Alicia could eventually go to school for only a few hours a day, with a lot of pain and effort. Almost without studying, she nevertheless obtained her VWO diploma in 2013. Super proud of her! Ambitious as she is, Alicia wanted to continue studying in the Netherlands (Zwolle). In 2013 she returned to the Netherlands. In Zwolle she used her time not only to study, when her health allowed, but she also made use of the opportunity to visit 'good' doctors who could make a correct diagnosis.
We did everything we could to support our daughter optimally. Anyway how: Alicia had to become healthy again. We made an appointment with the Lyme specialists at AMC Amsterdam, when Alicia lived in her student apartment in Zwolle.
The website of the AMC states that the tests they use to diagnose Lyme (Elisa / Western Blot) are far from reliable. Indeed, these tests did not show that Alicia had Lyme. We want to warn everyone for the available test to diagnose Lyme Disease: you can not just rely on these tests to determine or exclude Lyme disease!
Unfortunately, despite our repeated insistence, the doctor did not find it necessary to conduct further research. Alicia, still sick, was sent away.

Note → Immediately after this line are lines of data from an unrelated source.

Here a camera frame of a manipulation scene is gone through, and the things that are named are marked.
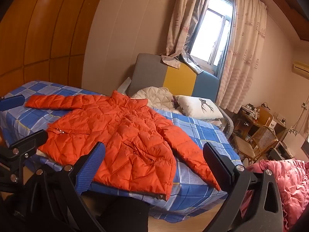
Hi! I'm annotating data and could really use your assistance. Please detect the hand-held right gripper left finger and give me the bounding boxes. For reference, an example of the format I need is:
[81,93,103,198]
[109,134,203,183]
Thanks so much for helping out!
[24,141,107,232]

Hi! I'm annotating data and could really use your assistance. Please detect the grey bed rail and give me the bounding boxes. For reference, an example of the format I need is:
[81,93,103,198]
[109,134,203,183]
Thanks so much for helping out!
[212,115,234,138]

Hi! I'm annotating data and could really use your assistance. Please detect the window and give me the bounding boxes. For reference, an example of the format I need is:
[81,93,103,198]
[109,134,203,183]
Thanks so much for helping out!
[189,0,236,73]

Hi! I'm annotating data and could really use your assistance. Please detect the orange quilted comforter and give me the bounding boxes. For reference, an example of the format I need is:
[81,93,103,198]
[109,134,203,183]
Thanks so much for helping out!
[25,90,222,201]

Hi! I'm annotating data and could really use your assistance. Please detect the white cabinet with floral decal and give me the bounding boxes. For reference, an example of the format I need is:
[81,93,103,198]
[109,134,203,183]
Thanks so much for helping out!
[281,126,309,160]

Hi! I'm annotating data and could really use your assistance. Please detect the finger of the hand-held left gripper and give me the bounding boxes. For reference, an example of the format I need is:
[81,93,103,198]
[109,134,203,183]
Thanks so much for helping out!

In 2014, on our continuous search for healing, we ended up with a good Lyme specialist, Dr. De Meirleir in Belgium. After many studies, he diagnosed: chronic Lyme disease. Alicia could be treated with long-term antibiotic treatment via infusion. Unfortunately, doctors in the Netherlands did not want to cooperate. The position in the Netherlands is to use as few antibiotics as possible. At that time, however, that was the only treatment with which reasonably good results were achieved.
An unlivable existence, because of the lack of treatment
It is frustrating if you can not do anything to make you feel better while you are still young and you feel as sick as Alicia. In any case, 'learn to live with it' is not a satisfactory advice, because every perspective on a normal life is lacking. We could not settle for that and have been to various (regular and alternative) doctors. Unfortunately, Alicia's health did not improve; she became increasingly ill.
Alicia eventually ended up in a wheelchair and was offered a custom home with a stairlift from her home town Zwolle. Her wheelchair and the bank were exchanged for her bed in early 2017. Alicia is now there permanently, since May 2017: she spends 24 hours a day in a darkened room. She is extremely tired and suffers unimaginable pain. She is even too tired to watch TV. Too tired to breathe. Alicia is completely exhausted.
Since Alicia lives in the Netherlands, I, her mother, have regularly come to the Netherlands for a long time to look after Alicia. Since May 2017, I now take care of Alicia full-time and live apart from my husband and my son. My husband is still working abroad. Right now he can not afford to be without work. How else can we pay all our expenses?
Getting well again now seems close, after so many years of searching and fighting for recovery. If Alicia can follow the treatment in Frankfurt, her chances of a normal life are so incredibly big. We can hardly imagine it anymore. We hardly dare to think about that either. Because that chance is only there, if you want to help us with that. Can and may we ask that of you? Will we ever forgive ourselves if we do not, while we could have saved Alicia?